Казалось, Пруст внезапно воодушевился.
– Не забивайте мне мозги всякой ерундой, – резко отрубил он. – Допросите Фэнкортов, заставьте их расколоться. Почему вам первым делом приходят в голову комбинации, требующие времени и денег, которых у нас нет?
«Ну, понеслась, – подумал Саймон. – Еще одна оратория Снеговика».
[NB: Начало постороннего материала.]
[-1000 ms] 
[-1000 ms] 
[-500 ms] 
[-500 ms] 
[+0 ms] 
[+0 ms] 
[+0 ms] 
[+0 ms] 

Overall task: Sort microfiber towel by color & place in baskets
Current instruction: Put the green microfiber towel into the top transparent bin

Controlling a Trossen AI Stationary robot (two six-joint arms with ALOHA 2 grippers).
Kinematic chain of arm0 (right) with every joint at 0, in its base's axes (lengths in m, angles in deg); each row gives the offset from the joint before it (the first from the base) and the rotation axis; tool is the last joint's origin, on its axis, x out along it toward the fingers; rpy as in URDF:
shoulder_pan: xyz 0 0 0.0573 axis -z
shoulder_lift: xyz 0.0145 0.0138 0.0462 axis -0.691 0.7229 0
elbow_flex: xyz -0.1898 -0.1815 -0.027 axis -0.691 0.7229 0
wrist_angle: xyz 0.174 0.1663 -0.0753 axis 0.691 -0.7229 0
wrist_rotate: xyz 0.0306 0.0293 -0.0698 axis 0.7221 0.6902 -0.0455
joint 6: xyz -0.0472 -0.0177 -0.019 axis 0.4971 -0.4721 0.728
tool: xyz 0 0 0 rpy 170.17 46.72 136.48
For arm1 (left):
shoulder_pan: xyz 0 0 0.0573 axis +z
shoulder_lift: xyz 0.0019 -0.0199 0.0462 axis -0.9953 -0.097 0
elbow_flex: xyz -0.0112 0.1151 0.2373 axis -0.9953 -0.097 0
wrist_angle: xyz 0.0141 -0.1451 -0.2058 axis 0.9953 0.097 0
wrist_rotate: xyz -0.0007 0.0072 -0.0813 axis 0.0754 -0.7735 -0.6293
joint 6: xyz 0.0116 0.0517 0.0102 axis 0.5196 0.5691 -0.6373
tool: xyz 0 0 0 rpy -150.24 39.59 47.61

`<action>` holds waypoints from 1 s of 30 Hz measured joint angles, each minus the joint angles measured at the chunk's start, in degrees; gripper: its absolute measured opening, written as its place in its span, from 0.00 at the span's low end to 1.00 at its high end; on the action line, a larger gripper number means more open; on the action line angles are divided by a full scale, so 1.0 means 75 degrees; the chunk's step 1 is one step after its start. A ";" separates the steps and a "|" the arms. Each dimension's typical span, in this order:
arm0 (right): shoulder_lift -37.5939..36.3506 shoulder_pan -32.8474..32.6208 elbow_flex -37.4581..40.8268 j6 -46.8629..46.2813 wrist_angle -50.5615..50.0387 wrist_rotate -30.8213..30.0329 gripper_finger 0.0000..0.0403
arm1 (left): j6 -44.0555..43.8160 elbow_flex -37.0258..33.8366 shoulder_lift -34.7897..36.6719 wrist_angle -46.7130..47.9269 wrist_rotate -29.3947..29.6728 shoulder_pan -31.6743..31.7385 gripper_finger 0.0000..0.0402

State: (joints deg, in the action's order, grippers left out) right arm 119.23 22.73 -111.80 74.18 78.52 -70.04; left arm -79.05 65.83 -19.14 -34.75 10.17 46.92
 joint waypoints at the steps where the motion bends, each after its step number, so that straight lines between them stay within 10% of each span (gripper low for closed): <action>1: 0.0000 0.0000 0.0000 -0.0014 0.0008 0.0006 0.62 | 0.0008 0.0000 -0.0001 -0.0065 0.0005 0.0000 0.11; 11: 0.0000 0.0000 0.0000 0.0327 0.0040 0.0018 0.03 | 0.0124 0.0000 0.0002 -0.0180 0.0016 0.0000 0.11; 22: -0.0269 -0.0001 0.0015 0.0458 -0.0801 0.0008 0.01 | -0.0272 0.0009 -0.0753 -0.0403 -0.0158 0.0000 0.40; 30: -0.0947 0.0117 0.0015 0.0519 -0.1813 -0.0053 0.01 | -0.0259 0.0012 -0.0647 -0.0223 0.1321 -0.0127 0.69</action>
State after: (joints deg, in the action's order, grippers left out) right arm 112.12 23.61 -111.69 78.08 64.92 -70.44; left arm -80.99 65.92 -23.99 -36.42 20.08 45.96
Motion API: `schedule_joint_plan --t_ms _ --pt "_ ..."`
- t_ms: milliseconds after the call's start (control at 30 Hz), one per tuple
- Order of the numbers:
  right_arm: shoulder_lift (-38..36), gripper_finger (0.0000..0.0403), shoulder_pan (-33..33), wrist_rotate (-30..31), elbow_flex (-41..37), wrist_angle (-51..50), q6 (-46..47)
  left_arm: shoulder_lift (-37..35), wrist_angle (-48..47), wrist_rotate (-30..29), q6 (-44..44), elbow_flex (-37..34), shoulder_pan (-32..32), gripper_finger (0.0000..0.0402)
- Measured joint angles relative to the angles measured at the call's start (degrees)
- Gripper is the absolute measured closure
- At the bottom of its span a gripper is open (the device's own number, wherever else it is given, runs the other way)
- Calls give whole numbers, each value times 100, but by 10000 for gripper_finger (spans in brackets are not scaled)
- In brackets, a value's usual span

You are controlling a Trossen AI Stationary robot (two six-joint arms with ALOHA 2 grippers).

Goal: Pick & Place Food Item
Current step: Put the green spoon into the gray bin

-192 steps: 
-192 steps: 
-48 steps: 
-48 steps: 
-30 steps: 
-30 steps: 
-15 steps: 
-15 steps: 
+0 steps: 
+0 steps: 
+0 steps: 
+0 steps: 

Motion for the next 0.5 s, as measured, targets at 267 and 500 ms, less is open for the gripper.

– Вы хоть знаете, что за адская у меня работа? Кто-то из вас имеет хотя бы малейшее представление? Ну так я вам расскажу. Каждый день я прихожу на службу со списком заданий, не законченных вчера. Не успеваю я взяться за первый пункт, как на меня сыплются новые: писанина, бумаги, разные придурки создают проблемы на ровном месте… кому-то необходимо меня увидеть и поговорить… – Инспектор даже поморщился от удивительной низости людей, которым такое приходит в голову. – Вот что такое работа инспектора полиции! Это все равно что пытаться удержать поток, прорвавший плотину. Утром прихожу с одним списком, а вечером у меня новый – еще длиннее прежнего. Но по крайней мере один пункт я сегодня вычеркну: Мэнди Бакли.
Чарли подняла глаза, выжидая, что Пруст скажет дальше.